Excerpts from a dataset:
%%

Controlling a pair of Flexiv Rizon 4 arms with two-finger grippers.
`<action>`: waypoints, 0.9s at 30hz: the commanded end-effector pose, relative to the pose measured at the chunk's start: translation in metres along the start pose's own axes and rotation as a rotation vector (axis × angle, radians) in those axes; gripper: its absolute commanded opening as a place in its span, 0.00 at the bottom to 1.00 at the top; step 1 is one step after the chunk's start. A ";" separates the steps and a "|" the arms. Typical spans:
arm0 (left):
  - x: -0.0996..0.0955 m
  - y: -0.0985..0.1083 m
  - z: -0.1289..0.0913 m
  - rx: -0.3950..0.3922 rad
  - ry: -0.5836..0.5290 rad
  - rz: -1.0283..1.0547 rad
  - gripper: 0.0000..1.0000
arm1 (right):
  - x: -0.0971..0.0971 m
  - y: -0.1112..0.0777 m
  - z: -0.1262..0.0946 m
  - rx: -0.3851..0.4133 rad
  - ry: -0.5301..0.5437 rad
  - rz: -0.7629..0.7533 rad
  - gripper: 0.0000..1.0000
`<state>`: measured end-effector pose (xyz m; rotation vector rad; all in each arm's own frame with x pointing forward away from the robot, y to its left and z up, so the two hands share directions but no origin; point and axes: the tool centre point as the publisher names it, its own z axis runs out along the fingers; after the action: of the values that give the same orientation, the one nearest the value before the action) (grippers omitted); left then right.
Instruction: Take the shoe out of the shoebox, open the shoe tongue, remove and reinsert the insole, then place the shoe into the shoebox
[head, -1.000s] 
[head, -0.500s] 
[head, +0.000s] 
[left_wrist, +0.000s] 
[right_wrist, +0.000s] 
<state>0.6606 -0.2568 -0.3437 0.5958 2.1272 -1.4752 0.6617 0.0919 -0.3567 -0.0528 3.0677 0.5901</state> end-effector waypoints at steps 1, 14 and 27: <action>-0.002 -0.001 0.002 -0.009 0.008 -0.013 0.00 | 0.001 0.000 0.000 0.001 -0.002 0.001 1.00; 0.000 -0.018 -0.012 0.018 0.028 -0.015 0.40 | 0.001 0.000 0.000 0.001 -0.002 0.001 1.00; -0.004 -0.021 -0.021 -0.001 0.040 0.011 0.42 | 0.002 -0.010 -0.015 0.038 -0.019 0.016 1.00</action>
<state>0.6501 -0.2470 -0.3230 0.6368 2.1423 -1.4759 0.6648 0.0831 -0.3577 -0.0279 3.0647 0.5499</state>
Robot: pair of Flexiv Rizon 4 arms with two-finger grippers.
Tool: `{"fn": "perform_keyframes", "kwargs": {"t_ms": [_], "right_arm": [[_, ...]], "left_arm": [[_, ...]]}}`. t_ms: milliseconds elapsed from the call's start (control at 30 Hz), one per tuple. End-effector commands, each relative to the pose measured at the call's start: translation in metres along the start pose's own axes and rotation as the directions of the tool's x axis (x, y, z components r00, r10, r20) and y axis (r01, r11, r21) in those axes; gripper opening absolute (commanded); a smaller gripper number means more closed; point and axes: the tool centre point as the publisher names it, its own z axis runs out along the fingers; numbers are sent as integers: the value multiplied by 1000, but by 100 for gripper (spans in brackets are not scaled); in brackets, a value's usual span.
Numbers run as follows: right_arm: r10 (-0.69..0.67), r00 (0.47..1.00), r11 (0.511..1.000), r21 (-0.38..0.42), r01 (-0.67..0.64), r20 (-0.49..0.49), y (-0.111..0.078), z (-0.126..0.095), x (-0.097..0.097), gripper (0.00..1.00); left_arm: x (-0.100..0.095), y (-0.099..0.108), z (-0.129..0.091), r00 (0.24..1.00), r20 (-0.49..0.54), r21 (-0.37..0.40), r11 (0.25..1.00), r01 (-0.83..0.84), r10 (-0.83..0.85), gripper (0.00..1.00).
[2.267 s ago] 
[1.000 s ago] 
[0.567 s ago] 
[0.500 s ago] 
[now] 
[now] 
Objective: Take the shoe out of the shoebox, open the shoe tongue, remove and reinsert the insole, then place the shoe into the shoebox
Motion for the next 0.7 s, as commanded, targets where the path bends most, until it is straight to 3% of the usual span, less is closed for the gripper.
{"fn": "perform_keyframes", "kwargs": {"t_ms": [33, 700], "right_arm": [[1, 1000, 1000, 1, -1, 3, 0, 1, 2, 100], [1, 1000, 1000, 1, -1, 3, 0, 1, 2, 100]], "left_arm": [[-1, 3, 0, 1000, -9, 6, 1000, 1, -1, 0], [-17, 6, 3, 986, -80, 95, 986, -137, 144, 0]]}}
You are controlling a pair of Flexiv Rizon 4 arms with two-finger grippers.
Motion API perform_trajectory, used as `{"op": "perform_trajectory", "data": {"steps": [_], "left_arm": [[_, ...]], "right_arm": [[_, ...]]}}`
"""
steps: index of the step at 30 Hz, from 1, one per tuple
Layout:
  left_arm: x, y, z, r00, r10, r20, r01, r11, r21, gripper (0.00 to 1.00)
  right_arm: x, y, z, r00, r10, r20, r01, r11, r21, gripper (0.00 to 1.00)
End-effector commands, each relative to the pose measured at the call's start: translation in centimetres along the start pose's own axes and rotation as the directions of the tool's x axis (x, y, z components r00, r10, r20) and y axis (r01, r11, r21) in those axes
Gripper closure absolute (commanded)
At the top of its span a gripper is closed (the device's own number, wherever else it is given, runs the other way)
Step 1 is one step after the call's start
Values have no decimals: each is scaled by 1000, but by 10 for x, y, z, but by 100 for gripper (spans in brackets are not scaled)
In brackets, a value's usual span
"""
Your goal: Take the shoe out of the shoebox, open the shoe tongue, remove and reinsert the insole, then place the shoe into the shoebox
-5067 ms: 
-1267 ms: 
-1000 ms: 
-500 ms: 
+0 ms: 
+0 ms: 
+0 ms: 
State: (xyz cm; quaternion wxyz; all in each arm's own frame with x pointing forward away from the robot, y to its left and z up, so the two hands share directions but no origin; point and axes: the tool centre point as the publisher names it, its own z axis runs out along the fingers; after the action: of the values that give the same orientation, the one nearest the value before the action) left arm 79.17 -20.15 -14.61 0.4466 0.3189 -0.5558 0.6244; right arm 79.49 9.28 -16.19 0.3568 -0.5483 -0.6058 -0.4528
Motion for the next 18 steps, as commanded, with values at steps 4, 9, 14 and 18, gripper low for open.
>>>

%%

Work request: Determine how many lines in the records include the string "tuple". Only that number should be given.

Task answer: 2